ADCmean values during the first week of life in the left hemisphere, vermis, pons and medulla are related to motor outcome or death in infants with HIE either with or without hypothermic therapy. Therefore, this objective tool can be assessed prospectively to determine if it can be used to establish prognosis in the first week of life, particularly in severe cases of HIE.
Citation: Arca-Díaz G, Re TJ, Drottar M, Fortuno CR, De Macedo-Rodrigues K, Im K, et al. (2017) Can cerebellar and brainstem apparent diffusion coefficient (ADC) values predict neuromotor outcome in term neonates with hypoxic-ischemic encephalopathy (HIE) treated with hypothermia? PLoS ONE 12(7): e0178510. https://doi.org/10.1371/journal.pone.0178510
Editor: Quan Jiang, Henry Ford Health System, UNITED STATES
Received: January 6, 2017; Accepted: May 14, 2017; Published: July 7, 2017
This is an open access article, free of all copyright, and may be freely reproduced, distributed, transmitted, modified, built upon, or otherwise used by anyone for any lawful purpose. The work is made available under the Creative Commons CC0 public domain dedication.
Data Availability: All relevant data are within the paper and its Supporting Information files.
Funding: This publication was made possible by a grant from the Spanish Society of Neonatology (S.E.N.), the support of the Hospital Clinic of the University of Barcelona, and the Ralph Schlaeger Foundation (for support of T.J.Re.).
Competing interests: The authors have declared that no competing interests exist.
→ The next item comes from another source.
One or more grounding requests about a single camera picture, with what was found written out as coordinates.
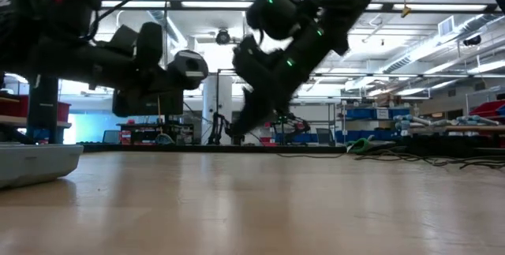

Abbreviations: ADC, Apparent diffusion coefficient; aEEG, amplitude-integrated electroencephalogram; BGT, Basal ganglia and thalami; CI, Confidence Interval; CP, Cerebral palsy; DWI, Diffusion-weighted imaging; EEG, electroencephalogram; FOV, Field of view; FSE, Fast spin echo; GMFCS, Gross Motor Function Classification System; HIE, Hypoxic-ischemic encephalopathy; MRI, Magnetic resonance imaging; PLIC, posterior limb of the internal capsule; ROI, Region of interest; SE, Spin Echo Imaging; TCD, Transcerebellar Diameter; TE, Echo time; TH, Hypothermia; TN, Normothermia; TR, Repetition time; VH, Vermis Height; WHS, Watershed areas; WM, White Matter
Neonatal hypoxic-ischemic encephalopathy (HIE) is a major worldwide problem affecting 0.5-1/1000 live births in developed countries. Mortality rates range from 10 to 60%, and long-term neurodevelopmental sequelae are present in 23% of survivors. [1–3] Recent data show that therapeutic hypothermia (TH) may improve the outcome of neonates with HIE and is becoming routine. [4–9]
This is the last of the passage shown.